Ich hab mir LCD verkniffen und eier hier sogar noch mit einem 42 HD Ready Plasma rum. Schwarzwert und ein natürliches Bild sind mir halt wichtiger als Auflösung.
Diese Geduld und Konsequenz belohn ich mir mit einem feinen OLED, Mich hält nur noch die Entscheidung zwischen 65" und 77" auf


----------



## LDNV (28. Februar 2020)

Hab noch einen 55" C7 und nutzt den ebenfalls für alles mögliche inklusive Konsolen. Und bin nach wie vor jeden Tag begeistert.

Kann mir einer sagen was er will, mir kommt auch kein LCD mehr an die Wand.

Ja hier und da sieht man mal kurz ein nach leuchten wenn ein Inhalt länger stand. Verschwindet aber auch mega schnell wieder und vom einbrennen gar keine Spur.

Wurde zwischen durch auch ebenfalls mit PC betrieben.

Der nächste wird definitiv auch wieder ein oled dann aber wohl mit 65" und adaptive Sync und 120hz für den PC / Konsolen Betrieb  

TV kaufe machen wesentlich mehr Freude als Monitor käufe.... Also muss er dann für alles her halten lach

Arbeite aber auch mit verschiedenen Vorkehrungen zur Pflege.
Bildschiemschoner, Pixel Shift (das die Pixel mal paar Pixel verschoben werden vom TV selbst aus) Uswusf.

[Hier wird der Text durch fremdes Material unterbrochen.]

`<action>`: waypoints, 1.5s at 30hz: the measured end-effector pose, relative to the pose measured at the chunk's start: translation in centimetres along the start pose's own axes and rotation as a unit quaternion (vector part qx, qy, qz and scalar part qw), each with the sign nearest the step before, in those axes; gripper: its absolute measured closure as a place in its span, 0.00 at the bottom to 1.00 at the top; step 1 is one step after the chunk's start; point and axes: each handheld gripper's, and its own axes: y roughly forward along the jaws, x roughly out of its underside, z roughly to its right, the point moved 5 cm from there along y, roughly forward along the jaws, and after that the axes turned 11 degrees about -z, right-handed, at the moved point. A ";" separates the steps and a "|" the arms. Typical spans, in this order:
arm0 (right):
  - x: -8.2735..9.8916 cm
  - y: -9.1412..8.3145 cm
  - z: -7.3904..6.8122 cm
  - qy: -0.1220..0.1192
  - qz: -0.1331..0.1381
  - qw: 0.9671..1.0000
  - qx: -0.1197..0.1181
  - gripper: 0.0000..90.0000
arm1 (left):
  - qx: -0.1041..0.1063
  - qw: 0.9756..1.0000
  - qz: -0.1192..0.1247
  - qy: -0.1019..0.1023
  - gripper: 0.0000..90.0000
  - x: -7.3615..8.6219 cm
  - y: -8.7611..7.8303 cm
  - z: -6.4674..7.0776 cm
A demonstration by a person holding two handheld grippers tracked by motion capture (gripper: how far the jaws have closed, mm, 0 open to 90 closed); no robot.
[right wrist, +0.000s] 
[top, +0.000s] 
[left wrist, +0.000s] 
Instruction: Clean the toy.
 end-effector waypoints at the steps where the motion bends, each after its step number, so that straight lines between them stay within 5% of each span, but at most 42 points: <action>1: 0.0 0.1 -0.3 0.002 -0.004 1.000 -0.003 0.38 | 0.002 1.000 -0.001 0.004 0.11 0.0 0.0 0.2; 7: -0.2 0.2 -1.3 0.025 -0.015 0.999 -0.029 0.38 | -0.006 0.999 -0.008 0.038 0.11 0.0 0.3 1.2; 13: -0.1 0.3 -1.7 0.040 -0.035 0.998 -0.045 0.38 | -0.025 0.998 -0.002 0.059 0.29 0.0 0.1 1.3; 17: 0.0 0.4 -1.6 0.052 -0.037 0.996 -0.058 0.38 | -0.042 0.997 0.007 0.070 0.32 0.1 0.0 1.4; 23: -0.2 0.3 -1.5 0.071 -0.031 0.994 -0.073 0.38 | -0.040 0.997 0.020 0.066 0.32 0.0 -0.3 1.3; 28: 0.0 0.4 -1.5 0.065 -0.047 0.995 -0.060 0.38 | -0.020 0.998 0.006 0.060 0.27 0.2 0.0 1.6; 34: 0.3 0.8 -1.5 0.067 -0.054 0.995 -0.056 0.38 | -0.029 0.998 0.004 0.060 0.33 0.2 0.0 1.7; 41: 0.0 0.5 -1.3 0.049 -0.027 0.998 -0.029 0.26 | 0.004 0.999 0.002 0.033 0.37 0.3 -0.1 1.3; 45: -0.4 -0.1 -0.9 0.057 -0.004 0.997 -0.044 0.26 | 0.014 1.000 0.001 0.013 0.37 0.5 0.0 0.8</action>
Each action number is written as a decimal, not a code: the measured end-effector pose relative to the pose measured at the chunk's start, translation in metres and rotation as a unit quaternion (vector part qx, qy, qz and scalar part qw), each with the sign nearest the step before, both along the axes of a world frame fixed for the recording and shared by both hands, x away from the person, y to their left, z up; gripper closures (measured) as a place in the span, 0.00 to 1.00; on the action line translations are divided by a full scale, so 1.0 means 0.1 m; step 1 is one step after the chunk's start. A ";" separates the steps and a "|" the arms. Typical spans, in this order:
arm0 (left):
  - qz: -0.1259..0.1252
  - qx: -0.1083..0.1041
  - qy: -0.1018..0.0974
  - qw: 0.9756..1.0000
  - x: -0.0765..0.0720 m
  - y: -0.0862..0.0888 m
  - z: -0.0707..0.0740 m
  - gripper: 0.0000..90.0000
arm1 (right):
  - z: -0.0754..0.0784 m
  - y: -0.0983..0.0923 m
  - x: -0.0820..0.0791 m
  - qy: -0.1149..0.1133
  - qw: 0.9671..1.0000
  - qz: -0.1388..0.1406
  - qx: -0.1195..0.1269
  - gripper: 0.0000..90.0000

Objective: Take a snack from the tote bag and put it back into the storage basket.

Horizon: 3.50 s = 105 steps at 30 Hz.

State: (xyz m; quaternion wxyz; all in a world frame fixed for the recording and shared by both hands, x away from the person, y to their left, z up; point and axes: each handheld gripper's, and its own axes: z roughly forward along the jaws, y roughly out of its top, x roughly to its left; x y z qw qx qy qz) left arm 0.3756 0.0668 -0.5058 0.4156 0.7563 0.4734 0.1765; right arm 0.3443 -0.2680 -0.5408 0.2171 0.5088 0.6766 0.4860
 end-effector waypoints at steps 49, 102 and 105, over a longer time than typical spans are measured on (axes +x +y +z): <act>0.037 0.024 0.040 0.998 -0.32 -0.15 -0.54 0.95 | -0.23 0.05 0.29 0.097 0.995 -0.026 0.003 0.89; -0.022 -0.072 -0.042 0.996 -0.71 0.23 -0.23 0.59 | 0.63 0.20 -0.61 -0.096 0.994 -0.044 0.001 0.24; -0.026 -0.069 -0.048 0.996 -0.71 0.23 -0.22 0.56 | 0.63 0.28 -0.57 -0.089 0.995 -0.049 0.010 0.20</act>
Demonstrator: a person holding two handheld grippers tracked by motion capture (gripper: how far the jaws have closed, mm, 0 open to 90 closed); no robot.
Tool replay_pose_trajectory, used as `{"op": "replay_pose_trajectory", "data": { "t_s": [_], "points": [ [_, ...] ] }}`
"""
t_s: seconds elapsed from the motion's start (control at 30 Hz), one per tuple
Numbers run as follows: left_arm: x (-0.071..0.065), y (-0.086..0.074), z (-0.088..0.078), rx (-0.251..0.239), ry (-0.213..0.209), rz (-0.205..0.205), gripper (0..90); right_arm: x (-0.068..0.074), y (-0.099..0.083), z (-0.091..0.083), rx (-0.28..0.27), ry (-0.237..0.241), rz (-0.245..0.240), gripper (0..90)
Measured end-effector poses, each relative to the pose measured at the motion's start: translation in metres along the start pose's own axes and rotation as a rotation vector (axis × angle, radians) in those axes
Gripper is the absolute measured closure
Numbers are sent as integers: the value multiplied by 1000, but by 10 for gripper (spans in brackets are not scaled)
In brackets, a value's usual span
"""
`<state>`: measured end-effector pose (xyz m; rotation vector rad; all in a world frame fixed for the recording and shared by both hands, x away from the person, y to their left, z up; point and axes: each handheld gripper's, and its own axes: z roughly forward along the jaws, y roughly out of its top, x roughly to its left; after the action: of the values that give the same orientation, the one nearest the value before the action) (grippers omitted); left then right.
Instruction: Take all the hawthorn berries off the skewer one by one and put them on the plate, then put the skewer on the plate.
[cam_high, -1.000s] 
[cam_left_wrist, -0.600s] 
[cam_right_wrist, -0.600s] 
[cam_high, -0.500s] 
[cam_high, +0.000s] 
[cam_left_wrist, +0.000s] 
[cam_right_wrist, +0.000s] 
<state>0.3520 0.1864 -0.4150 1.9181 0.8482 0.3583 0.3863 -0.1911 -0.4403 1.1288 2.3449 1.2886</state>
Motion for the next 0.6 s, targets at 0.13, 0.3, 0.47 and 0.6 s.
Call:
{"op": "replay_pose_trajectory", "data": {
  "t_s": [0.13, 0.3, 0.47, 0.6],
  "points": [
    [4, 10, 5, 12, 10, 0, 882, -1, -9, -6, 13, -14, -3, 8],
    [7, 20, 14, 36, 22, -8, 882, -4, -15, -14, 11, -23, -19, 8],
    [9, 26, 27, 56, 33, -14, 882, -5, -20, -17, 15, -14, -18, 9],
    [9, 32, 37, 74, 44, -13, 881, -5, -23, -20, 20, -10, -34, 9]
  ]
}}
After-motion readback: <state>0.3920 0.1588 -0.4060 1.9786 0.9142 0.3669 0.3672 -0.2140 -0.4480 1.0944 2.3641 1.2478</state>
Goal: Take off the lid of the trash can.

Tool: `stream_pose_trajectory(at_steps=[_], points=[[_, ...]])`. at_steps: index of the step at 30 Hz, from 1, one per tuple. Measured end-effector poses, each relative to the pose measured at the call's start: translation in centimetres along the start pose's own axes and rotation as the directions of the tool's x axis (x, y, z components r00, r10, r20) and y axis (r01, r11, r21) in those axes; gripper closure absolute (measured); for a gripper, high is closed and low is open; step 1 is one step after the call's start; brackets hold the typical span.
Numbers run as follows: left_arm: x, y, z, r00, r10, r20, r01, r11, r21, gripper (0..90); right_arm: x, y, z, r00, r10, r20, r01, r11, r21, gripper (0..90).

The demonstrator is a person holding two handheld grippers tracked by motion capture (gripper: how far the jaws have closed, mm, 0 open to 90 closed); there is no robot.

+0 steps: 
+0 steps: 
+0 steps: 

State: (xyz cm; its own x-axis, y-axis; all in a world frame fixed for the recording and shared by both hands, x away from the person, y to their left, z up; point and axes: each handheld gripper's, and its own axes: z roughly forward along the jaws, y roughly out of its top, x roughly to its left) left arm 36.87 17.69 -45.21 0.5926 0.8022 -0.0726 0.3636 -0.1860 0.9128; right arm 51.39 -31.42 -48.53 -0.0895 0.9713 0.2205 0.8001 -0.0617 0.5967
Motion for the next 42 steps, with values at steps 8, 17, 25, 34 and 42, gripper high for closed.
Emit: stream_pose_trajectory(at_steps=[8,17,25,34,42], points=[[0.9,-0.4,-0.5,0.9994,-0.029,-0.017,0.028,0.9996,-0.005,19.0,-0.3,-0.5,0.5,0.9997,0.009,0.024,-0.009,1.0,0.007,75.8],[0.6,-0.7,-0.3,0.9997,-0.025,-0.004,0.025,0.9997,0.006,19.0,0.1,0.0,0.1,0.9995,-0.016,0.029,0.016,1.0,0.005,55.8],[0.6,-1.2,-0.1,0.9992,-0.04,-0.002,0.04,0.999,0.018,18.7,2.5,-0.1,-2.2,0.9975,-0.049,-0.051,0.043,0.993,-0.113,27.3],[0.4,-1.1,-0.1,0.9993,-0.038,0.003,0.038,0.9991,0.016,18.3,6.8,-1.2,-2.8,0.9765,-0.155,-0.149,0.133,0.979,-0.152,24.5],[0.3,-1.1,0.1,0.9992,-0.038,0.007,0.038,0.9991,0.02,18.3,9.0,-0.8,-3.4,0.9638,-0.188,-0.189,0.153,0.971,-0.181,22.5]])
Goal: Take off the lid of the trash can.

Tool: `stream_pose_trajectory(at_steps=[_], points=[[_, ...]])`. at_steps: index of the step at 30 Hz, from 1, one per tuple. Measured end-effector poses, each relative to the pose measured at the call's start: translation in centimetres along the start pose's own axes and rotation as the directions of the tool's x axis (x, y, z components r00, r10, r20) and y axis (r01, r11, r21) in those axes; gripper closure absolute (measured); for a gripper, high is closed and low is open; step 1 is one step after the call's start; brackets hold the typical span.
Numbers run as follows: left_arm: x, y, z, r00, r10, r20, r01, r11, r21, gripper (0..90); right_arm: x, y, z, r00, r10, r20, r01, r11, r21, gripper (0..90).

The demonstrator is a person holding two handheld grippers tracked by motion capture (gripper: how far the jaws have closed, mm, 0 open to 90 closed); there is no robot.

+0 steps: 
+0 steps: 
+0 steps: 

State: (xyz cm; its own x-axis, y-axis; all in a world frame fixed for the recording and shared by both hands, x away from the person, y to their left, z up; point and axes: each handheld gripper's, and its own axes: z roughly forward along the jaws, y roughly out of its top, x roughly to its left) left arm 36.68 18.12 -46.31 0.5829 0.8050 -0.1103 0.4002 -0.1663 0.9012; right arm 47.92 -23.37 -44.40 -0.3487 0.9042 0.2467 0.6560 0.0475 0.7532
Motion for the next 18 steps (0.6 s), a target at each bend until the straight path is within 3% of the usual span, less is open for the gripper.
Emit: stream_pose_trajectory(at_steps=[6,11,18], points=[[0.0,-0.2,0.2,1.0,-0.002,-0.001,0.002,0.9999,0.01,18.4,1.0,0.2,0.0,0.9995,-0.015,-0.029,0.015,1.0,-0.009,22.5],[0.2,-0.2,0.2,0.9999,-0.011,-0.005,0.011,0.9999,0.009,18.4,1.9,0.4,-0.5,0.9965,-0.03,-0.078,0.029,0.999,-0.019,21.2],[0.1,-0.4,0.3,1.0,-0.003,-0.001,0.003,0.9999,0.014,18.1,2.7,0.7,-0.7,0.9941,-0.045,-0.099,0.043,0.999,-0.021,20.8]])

Kommt dem Energie Bedarf zusätzlich zur Gute.

Verstehe auch die ewigen oled tot Redner und LCD Verfechter nicht, mit Ausnahmen von vereinzelten extrem Fällen bezogen auf den Einsatzort.


----------



## Herbboy (28. Februar 2020)

LDNV schrieb:


> Kann mir einer sagen was er will, mir kommt auch kein LCD mehr an die Wand.


 Nun, man könnte Dir sagen, dass nicht jeder sich nen OLED leisten kann und du vlt auch mal nicht genug Geld für nen OLED hast, wenn Dein jetziger die Biege machen sollte...     Ich hätte auch gern OLED mal ausprobiert, aber fast doppelt so viel bezahlen wie für meinen IMHO schon recht guten LCD, der auch schon mehr als 2,5x so teuer wie der günstigste Marken-4K-LCD in der Größe ist, das kann ich mir einfach nicht leisten.


----------



## LDNV (28. Februar 2020)

Habe für mein C7 letztes Jahr 1200€ bezahlt und damit mein 8 Jahr alten FHD Philips abgelöst und extra nur zum C7 gegriffen da er preislich attraktiv war. Auch extra so lange gewartet weil ich ein haben wollte der 4k kann, oled ist und alle HDR Formate inkl Dolby Vision abdeckt was selbst heute die teuersten Samsungs kaum bis gar nicht tun. 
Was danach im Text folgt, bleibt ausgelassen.